Entries taken from a collection
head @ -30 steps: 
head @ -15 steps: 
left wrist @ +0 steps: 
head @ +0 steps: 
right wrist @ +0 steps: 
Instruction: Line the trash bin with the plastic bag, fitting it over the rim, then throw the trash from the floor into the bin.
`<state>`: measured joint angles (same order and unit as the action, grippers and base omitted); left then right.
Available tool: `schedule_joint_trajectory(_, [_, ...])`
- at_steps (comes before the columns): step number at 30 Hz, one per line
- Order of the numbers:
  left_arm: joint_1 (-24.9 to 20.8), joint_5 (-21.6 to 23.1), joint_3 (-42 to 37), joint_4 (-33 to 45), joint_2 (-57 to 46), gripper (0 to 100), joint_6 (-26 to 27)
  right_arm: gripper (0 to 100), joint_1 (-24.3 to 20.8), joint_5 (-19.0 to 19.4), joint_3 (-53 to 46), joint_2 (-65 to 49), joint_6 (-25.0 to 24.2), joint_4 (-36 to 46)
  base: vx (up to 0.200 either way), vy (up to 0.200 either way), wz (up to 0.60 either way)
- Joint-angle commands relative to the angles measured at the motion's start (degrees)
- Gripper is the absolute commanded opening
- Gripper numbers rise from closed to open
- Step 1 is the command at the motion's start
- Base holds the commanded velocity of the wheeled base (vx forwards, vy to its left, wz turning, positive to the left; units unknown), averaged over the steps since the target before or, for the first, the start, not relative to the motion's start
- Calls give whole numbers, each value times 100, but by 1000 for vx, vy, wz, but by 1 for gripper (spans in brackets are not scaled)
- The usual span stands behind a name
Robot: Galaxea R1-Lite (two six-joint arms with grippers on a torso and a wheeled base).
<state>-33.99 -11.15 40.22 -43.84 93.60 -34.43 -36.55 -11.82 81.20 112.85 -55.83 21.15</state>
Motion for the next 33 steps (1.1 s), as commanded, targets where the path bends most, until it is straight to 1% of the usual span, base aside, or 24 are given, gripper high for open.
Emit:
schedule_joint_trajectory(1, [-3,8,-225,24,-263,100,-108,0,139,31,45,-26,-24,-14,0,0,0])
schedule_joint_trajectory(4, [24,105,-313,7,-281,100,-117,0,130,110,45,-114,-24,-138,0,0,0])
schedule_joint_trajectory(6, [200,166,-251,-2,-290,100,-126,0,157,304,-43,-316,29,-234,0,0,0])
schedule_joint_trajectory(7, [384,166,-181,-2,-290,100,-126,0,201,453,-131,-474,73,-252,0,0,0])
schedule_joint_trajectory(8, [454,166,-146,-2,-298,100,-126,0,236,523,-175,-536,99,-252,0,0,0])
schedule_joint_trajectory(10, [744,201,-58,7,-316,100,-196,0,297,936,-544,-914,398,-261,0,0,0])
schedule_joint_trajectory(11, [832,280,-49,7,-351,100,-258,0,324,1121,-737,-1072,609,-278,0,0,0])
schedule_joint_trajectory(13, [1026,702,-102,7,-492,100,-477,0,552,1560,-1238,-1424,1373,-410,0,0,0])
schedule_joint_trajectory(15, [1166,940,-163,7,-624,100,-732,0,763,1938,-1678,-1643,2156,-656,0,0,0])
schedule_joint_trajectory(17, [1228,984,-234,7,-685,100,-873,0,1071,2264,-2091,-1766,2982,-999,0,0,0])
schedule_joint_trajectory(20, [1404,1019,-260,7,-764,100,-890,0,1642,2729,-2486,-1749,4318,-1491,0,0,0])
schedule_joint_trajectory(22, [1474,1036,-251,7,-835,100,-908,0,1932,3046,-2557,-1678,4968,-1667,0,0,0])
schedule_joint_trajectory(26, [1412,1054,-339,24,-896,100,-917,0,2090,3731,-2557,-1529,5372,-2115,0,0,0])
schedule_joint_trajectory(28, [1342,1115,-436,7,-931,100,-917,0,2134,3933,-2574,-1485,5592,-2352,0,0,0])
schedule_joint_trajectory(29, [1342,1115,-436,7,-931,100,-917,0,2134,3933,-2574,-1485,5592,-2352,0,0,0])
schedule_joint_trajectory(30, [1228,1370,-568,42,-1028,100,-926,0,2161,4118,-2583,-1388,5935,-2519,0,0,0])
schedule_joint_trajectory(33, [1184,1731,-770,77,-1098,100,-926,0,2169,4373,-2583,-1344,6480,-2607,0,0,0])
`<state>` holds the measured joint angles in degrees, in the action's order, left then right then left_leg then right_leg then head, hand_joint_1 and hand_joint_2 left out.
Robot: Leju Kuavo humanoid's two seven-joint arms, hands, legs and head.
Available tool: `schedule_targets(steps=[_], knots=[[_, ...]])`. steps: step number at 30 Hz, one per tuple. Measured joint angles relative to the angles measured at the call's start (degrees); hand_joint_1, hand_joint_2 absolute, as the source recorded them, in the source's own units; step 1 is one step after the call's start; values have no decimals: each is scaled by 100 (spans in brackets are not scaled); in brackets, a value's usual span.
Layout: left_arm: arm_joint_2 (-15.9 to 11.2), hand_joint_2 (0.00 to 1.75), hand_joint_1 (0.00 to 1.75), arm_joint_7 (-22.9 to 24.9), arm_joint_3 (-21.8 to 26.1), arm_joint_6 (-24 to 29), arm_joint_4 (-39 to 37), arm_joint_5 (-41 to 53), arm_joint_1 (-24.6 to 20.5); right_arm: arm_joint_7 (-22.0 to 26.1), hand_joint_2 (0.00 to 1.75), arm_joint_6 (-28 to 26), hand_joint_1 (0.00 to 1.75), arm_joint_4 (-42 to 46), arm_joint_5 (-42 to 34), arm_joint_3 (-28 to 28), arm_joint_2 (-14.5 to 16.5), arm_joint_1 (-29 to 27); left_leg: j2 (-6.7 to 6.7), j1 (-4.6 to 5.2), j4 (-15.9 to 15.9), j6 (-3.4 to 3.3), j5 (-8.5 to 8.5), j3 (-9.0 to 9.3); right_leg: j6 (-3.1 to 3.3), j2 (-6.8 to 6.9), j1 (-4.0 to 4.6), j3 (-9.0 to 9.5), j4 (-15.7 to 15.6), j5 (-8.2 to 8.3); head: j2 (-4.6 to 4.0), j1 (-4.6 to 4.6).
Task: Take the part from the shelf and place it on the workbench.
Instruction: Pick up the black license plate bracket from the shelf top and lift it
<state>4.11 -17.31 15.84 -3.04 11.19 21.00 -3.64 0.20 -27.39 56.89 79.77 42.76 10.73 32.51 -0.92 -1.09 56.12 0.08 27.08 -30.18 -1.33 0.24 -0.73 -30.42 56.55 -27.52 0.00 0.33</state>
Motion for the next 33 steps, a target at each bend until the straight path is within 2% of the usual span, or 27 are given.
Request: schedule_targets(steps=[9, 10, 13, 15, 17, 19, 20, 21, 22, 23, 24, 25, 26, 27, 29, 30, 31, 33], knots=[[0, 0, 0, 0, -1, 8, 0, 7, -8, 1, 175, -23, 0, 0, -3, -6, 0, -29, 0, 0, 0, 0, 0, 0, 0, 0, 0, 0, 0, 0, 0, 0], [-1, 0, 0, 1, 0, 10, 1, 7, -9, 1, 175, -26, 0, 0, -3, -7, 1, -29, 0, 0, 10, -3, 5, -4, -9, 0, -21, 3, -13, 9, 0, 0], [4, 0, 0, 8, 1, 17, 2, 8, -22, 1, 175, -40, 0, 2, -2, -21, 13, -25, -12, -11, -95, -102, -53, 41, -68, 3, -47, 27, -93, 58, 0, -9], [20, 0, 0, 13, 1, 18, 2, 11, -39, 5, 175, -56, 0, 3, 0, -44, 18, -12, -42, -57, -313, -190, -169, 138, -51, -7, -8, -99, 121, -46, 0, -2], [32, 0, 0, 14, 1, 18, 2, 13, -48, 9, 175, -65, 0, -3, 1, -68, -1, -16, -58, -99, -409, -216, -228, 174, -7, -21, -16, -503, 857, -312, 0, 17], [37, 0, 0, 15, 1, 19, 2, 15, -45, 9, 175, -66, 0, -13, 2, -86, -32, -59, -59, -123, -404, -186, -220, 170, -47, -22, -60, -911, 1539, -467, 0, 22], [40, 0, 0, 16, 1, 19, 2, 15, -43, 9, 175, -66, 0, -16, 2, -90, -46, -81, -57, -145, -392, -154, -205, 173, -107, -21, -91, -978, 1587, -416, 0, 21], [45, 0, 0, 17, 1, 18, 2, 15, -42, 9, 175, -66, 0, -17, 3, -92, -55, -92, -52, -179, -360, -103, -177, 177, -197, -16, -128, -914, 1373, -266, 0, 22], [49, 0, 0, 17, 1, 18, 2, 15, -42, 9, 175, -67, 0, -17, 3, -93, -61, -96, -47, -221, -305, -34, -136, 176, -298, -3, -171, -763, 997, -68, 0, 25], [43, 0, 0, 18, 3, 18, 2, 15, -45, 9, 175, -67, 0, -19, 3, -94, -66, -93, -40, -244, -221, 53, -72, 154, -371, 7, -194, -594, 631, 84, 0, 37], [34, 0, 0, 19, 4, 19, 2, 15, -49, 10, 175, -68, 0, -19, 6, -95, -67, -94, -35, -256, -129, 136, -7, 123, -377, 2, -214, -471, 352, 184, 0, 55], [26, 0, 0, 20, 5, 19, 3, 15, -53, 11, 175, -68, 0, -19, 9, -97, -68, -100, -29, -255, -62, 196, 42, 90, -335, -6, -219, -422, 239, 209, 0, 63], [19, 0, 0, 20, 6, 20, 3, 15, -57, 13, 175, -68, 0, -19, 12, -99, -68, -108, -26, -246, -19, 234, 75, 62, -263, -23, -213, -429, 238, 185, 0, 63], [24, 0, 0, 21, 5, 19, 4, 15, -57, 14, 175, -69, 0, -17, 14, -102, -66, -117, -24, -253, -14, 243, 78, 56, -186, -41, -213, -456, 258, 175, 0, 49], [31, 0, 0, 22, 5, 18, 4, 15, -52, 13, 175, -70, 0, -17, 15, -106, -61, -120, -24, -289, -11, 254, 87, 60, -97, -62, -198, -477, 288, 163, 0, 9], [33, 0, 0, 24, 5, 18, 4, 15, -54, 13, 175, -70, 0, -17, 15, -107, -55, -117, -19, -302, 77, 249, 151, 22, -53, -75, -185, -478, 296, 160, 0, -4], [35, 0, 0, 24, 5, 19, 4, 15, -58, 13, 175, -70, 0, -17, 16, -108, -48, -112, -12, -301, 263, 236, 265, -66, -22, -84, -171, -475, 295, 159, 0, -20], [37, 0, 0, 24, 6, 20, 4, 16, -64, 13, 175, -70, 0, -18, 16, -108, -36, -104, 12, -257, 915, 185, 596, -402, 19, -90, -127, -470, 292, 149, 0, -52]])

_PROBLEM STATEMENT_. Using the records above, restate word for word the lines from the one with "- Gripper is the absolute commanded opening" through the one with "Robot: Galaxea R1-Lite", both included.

_WRITTEN REPLY_.
- Gripper is the absolute commanded opening
- Gripper numbers rise from closed to open
- Step 1 is the command at the motion's start
- Base holds the commanded velocity of the wheeled base (vx forwards, vy to its left, wz turning, positive to the left; units unknown), averaged over the steps since the target before or, for the first, the start, not relative to the motion's start
- Calls give whole numbers, each value times 100, but by 1000 for vx, vy, wz, but by 1 for gripper (spans in brackets are not scaled)
- The usual span stands behind a name
Robot: Galaxea R1-Lite (two six-joint arms with grippers on a torso and a wheeled base).

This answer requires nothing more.